The move came from Peter Savill’s Professional Racing Association who want the money to be sourced from the racecourses themselves and paid directly from the money they are attributed via media rights.
Transparency in that particular area is high on the wish list of a number of parties at present and this play looks designed to increase the pressure.
February 1st is the deadline, this isn’t an “idle threat” we are warned but as you left Cheltenham on Saturday evening you couldn’t help but wish it was.
Few sports need positive PR like horse racing, few are forced to fight their corner harder, are in more need of not only sustaining but growing their customer base.
And it’s the same for the trainers themselves. Economic headwinds, fewer owners to share around, outside the behemoths they face a real battle to get new horses through their stable doors every autumn or summer.
And what better way to showcase your skills than by training big Saturday winners and talking about them afterwards to the viewing public. Who knows who’s watching? It’s a shop window and one that has helped many to gain momentum over the years.
And what of the fans of the sport, both casual and hardcore? Could we really be in a position where Constitution Hill regains his Champion Hurdle crown in March and all the viewing public see of Henderson is the man collecting his trophy and smiling for the cameras?
Raw reaction, passion, emotion, it brings any sport to life. Whatever the aims of this PRA move, if the rights holders continue to hold firm, we’re preventing racing from showcasing and enhancing our best stories – at a time of year when we can ill afford to do so.
For like it or loathe it, the Cheltenham Festival and Randox Grand National are our two biggest shop windows.

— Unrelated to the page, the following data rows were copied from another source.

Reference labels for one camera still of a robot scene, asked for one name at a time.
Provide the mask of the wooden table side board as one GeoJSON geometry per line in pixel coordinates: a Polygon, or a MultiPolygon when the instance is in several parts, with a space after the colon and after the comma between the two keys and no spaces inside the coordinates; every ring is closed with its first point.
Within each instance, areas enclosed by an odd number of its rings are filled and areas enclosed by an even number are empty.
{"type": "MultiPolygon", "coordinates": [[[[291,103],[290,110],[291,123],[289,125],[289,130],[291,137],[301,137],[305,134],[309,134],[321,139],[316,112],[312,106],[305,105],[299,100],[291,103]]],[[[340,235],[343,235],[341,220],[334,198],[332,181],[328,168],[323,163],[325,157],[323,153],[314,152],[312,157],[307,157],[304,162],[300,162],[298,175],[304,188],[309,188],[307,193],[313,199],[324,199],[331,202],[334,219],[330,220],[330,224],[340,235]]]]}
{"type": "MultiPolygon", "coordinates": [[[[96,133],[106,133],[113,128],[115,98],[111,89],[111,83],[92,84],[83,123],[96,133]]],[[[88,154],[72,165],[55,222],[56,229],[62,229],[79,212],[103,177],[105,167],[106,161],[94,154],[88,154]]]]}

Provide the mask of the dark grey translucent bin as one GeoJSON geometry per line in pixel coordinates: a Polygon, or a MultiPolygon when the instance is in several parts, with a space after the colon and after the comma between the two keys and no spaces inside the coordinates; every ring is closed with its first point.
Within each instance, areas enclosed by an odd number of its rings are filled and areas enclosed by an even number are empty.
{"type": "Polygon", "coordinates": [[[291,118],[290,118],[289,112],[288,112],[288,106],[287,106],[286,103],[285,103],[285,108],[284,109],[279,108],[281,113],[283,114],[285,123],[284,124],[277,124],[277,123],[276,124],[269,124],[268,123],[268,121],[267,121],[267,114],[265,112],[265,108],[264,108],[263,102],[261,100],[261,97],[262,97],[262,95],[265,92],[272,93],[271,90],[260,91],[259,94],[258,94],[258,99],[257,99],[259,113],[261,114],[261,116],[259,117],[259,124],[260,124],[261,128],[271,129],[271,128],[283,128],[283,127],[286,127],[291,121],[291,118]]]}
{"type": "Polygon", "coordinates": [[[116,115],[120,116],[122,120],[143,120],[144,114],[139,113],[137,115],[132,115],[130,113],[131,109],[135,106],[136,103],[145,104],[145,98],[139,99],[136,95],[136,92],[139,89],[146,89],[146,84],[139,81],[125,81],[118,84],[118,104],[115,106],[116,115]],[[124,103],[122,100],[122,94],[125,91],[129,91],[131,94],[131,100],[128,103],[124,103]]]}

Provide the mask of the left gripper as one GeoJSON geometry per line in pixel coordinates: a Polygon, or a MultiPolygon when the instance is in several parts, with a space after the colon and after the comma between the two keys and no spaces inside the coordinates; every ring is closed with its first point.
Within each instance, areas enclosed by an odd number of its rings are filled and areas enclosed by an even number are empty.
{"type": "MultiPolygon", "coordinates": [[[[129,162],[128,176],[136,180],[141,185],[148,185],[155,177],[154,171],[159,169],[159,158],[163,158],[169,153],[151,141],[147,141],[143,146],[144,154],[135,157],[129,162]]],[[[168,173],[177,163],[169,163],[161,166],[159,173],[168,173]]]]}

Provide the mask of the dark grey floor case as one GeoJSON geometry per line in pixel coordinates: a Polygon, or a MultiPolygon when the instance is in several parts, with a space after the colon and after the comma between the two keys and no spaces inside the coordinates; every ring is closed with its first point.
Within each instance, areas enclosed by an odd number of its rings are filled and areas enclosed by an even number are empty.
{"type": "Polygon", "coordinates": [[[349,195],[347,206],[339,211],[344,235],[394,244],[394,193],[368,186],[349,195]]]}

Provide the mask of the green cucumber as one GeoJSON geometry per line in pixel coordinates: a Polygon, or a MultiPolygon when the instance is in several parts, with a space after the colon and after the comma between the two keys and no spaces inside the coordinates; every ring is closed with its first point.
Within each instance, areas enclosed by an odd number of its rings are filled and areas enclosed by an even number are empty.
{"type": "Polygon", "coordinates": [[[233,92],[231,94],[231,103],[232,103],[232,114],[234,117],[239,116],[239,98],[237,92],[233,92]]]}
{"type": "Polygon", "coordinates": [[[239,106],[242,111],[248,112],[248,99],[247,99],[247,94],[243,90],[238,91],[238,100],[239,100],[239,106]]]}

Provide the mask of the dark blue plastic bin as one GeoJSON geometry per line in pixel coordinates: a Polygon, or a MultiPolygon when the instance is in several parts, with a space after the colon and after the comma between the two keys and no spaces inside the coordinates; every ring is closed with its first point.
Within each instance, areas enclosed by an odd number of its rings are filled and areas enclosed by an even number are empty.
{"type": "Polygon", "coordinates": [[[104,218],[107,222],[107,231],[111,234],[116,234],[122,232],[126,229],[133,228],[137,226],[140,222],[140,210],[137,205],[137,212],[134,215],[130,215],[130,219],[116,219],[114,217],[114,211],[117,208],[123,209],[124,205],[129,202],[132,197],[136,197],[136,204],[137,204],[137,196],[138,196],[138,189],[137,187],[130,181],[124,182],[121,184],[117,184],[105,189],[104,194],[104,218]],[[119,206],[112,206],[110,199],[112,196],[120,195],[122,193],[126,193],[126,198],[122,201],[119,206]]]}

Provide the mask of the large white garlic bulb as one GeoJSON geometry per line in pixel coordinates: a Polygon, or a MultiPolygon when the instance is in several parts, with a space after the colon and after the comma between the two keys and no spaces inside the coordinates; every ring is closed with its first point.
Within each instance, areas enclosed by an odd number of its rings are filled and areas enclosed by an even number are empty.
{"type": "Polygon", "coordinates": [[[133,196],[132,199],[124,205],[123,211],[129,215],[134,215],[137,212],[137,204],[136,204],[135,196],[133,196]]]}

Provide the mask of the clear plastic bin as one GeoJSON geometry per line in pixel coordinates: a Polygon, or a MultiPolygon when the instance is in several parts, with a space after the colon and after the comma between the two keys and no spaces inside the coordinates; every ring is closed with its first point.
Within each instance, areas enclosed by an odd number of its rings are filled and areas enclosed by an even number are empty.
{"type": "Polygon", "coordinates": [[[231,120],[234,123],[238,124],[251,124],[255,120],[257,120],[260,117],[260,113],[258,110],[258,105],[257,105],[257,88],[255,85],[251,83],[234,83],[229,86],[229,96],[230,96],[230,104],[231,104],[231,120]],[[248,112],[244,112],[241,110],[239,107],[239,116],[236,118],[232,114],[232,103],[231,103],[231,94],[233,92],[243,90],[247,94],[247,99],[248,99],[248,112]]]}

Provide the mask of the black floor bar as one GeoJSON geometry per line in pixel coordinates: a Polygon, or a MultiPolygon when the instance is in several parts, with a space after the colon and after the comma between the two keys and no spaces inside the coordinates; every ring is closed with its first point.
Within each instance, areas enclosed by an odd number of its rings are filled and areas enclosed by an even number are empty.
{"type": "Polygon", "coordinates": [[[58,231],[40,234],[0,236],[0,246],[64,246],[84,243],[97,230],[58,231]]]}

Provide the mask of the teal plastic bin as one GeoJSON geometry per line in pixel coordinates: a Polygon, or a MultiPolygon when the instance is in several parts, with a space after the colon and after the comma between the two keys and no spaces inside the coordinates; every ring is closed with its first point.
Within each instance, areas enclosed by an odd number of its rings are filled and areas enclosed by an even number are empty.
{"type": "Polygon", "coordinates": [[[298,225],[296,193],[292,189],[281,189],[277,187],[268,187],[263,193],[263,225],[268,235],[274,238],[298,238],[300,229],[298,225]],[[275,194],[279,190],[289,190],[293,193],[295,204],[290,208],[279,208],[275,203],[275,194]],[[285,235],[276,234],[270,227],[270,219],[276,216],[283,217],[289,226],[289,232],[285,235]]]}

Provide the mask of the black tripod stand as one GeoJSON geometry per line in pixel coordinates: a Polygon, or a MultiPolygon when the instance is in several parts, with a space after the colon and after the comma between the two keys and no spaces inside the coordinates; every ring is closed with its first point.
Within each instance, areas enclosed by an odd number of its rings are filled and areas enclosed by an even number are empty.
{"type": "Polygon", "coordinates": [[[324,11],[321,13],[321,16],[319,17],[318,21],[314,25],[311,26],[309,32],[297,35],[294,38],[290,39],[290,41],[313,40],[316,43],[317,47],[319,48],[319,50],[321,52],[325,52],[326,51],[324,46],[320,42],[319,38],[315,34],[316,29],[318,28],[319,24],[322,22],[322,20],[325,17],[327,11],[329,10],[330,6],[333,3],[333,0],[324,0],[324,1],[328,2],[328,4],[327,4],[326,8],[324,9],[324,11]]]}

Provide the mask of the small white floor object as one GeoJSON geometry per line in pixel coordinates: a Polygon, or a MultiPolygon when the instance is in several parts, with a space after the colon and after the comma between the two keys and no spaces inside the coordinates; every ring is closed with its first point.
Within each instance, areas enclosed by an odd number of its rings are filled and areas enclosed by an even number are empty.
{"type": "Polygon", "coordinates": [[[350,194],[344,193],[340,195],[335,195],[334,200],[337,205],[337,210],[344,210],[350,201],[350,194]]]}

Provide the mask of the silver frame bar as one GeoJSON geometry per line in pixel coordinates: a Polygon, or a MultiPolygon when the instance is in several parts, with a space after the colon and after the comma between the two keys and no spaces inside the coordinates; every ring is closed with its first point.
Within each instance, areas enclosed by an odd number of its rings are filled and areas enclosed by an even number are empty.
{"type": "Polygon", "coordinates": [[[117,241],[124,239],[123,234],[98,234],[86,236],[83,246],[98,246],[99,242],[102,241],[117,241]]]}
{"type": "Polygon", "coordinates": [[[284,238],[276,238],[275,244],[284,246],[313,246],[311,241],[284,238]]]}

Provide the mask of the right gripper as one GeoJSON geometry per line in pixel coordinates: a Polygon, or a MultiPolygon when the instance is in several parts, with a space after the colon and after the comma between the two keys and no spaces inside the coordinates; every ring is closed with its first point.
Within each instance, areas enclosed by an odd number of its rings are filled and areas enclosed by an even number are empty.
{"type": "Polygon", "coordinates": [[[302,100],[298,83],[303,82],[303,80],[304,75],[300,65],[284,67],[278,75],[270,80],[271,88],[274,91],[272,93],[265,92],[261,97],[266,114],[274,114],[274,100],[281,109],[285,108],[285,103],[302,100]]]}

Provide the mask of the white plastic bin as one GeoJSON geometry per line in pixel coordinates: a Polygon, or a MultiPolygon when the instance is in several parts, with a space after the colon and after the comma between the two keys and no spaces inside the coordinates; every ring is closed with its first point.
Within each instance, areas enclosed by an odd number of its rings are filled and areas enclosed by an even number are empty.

And just look at the two enduring images from Saturday. One was Constitution Hill’s mistake at the final flight, the other came moments later when Henderson was being interviewed by Hayley Moore for the on-course TV broadcast.
She mentioned that the star hurdler was a horse the public had taken to their hearts, the trainer responded by raising an appreciative thumb to those around the winners’ enclosure. Spontaneous applause broke out which an emotional master of Seven Barrows reciprocated.
Whatever happens we can’t cut off that access, that connection.